170話「花畑のワンサイドゲーム」
(でも、ここまで来たなら! やるしかない……)
唇を噛みしめ、泥まみれの手で毒銃を握りしめる。
十弐式毒銃の照準を荒神業魔の胸(法術核)に合わせて、痺れる指先を引き金に乗せた。
「コイツの、法術核に風穴を開ければ……ワンチャン! 」
毒銃の引き金が起動。
一発の銃声が轟き、50口径の毒弾が回転しながら荒神業魔の法術核へ。
「この至近距離なら! 避けられない! 」
華白の宣言どおり、毒弾は荒神業魔の法術核に命中。
ところが、それと同時に「キーン」という軽い金属音が鳴った。
「……〇✕〇? 」
クズ鉄と化した毒弾が、荒神業魔の足元へポトリと落っこちる。
「はひィ! うそぉ~! 」
(法術核に当たったのに! 毒弾が、弾かれちゃったあああ! )
紛れもなく、毒弾は荒神業魔の急所(法術核)に命中した。
華白はうろたえながらも「荒神業魔の法術核」について、とある可能性を口にした。
「まさか?! コボルトをたくさん食べたからッ! 防御力がカンストして……」
荒神業魔は究極体へ進化したことにより、全身のフォートレス甲殻を限界値にまで突破。弱点である法術核さえも鉄壁にさせてしまったのである。

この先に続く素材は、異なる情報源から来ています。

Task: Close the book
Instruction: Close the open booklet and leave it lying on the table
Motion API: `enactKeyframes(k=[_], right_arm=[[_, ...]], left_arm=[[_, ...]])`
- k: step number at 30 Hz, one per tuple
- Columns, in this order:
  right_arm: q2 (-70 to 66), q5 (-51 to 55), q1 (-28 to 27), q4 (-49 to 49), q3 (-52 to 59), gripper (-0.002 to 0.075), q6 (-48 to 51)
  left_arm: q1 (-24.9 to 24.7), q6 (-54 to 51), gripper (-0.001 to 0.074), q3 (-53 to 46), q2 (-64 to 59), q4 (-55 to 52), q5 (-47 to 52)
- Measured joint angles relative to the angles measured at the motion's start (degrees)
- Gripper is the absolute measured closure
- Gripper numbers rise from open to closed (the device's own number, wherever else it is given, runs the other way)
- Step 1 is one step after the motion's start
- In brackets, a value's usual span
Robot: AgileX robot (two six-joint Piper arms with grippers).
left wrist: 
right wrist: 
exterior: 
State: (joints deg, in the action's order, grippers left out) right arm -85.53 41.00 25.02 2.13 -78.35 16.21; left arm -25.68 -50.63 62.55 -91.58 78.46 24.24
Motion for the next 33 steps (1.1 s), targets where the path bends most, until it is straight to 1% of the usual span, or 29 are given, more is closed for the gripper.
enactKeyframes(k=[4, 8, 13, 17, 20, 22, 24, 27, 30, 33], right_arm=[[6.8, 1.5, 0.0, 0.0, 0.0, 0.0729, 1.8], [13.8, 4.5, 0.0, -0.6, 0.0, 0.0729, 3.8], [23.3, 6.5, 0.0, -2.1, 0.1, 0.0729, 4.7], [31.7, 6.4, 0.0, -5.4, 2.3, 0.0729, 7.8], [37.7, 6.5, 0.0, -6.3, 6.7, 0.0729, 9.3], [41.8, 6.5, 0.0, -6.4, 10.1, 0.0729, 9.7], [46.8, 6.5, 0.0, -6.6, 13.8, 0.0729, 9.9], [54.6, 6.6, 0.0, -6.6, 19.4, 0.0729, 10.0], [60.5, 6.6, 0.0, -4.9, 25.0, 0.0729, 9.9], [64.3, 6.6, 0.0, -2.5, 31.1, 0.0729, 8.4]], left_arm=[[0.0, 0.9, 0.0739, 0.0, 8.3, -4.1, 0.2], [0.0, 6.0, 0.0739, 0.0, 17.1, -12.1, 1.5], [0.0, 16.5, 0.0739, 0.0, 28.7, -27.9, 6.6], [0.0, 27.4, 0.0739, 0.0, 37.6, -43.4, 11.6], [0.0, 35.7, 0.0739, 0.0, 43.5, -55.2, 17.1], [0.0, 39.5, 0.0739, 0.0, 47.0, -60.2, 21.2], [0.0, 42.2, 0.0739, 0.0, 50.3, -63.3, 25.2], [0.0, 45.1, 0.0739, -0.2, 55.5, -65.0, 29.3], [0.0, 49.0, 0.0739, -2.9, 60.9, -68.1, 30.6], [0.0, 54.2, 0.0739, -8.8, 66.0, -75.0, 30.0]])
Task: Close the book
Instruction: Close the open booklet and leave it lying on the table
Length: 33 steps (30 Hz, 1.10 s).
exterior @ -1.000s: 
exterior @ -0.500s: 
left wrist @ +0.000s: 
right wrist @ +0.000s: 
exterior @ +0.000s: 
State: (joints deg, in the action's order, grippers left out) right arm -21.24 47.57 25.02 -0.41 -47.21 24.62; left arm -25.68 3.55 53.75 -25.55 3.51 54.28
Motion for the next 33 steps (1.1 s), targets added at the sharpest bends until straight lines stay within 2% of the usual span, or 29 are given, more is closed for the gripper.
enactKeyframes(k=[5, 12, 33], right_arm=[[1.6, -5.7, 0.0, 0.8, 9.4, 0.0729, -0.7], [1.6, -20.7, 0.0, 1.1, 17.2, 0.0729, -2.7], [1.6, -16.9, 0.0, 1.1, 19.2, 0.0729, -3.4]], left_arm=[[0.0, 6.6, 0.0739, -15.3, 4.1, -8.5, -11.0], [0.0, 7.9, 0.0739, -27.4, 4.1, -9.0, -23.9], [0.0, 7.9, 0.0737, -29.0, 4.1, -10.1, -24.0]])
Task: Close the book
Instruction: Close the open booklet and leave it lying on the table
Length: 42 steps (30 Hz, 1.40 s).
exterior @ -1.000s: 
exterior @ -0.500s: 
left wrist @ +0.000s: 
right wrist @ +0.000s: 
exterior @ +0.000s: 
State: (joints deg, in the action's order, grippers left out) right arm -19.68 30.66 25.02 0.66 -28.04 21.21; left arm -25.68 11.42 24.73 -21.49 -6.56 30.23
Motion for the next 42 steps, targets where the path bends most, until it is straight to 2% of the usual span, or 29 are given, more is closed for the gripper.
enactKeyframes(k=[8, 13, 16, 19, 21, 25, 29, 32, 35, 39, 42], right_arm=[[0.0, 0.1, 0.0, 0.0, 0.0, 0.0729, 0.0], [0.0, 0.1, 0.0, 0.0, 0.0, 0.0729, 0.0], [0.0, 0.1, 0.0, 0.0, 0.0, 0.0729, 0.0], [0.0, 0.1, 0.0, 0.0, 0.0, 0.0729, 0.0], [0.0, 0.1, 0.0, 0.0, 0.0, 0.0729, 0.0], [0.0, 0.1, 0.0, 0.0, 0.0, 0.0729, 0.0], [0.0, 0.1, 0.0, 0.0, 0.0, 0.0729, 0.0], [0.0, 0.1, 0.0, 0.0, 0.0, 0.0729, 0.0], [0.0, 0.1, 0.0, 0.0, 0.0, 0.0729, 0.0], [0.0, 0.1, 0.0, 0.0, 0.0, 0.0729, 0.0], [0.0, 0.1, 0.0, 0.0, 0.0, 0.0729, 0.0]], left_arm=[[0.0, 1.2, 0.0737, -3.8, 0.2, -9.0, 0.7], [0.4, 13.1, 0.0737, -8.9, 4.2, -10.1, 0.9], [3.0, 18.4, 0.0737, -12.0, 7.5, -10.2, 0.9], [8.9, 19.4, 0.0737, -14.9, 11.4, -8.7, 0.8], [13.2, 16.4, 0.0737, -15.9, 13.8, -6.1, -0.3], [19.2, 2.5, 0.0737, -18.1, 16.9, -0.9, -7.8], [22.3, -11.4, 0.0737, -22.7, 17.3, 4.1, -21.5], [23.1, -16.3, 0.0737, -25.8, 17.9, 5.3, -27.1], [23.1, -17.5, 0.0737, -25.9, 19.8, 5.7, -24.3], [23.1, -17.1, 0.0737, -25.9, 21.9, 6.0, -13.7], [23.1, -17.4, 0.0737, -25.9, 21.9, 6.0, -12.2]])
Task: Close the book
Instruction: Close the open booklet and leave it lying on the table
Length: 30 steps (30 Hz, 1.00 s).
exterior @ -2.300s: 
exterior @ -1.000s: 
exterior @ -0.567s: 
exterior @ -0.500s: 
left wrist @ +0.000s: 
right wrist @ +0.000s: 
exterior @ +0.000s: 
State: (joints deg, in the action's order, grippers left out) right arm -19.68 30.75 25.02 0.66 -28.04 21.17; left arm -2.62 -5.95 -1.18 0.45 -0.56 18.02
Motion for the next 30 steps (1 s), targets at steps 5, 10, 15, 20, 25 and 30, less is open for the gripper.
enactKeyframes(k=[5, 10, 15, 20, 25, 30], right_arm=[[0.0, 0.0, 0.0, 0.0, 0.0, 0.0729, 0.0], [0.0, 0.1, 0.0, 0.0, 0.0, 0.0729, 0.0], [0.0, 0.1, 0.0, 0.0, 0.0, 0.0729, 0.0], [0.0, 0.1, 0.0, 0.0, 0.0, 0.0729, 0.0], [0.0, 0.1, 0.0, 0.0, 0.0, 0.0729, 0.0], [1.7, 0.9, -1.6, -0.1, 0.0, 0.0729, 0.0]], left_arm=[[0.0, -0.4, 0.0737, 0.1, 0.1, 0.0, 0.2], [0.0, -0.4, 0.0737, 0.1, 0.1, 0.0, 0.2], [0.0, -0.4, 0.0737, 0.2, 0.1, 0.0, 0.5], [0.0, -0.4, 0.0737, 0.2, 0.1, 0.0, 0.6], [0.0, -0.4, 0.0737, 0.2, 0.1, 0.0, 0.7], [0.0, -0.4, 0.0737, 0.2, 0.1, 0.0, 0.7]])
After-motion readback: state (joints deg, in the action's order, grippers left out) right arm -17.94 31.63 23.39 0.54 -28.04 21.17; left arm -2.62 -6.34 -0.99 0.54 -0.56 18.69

発砲した事によって、毒銃本体からシューと煙が湧き上がる。
「一発撃つたびに休憩を挟むとかッ! マイペースすぎるハンドキャノンかも」
(冷却中は、この鉄砲に頼れない。手札がカツカツだぁ~)
役に立たない毒銃片手に、困惑する頭を回転させようとする、が……
無論、荒神業魔は猶予を与えてくれるような相手ではない。
「〇△〇! 」
進化&強化した触手が、華白に襲いかかる。
―――ドガァ!
その一撃は理不尽の化身。
強烈な衝撃が、華白の無防備な腹を震わせた。
「あ! うぅッ! 」
華白の体が数十メートル先まで吹っ飛ばされてしまう。
続け様に、吹っ飛ばされたインパクトによって、毒銃が彼女の手から飛んでゆく。十二式毒銃は宙へ投げ出されて、荒神業魔の足元へポトンと着地した。